■ **Your task**
Find the lines holding the string "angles" in the data, then copy all of them.

== == ==

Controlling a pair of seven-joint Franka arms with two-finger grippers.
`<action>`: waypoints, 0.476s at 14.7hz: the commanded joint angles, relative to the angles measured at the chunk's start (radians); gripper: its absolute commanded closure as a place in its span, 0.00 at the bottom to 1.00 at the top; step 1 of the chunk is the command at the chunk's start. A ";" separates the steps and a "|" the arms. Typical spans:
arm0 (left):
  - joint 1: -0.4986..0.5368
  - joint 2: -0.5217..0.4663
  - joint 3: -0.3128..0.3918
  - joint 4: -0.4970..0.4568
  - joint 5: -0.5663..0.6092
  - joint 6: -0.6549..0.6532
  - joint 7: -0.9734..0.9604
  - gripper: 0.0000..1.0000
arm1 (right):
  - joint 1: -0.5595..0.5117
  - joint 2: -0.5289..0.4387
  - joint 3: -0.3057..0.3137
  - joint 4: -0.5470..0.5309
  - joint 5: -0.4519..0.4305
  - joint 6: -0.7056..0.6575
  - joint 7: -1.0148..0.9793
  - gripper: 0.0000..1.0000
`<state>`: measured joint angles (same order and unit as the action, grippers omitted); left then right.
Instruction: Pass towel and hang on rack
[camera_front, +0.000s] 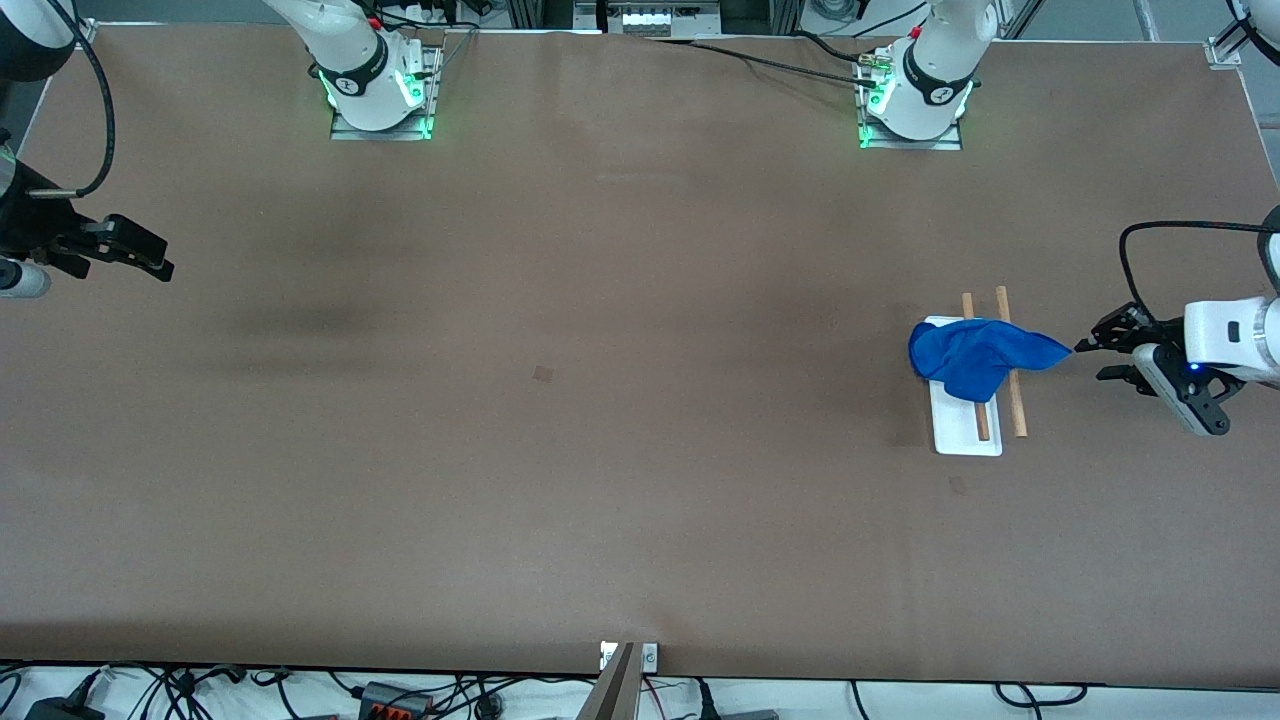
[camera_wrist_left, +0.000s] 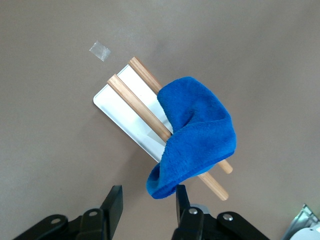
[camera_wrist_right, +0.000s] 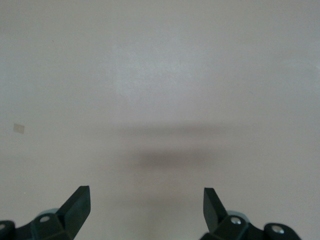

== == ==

■ **Response**
`<action>`: waypoints, 0.476s at 14.7hz: the commanded joint angles, relative to the angles measured at the chunk's start (radians); gripper: its absolute commanded closure as a place in its span, 0.00 at the bottom to 1.00 at the top; step 1 of the chunk is the command at the chunk's start. A ";" separates the steps and a "|" the arms. Typical spans:
`<state>`: measured joint angles (same order and unit as the action, grippers omitted); left then right.

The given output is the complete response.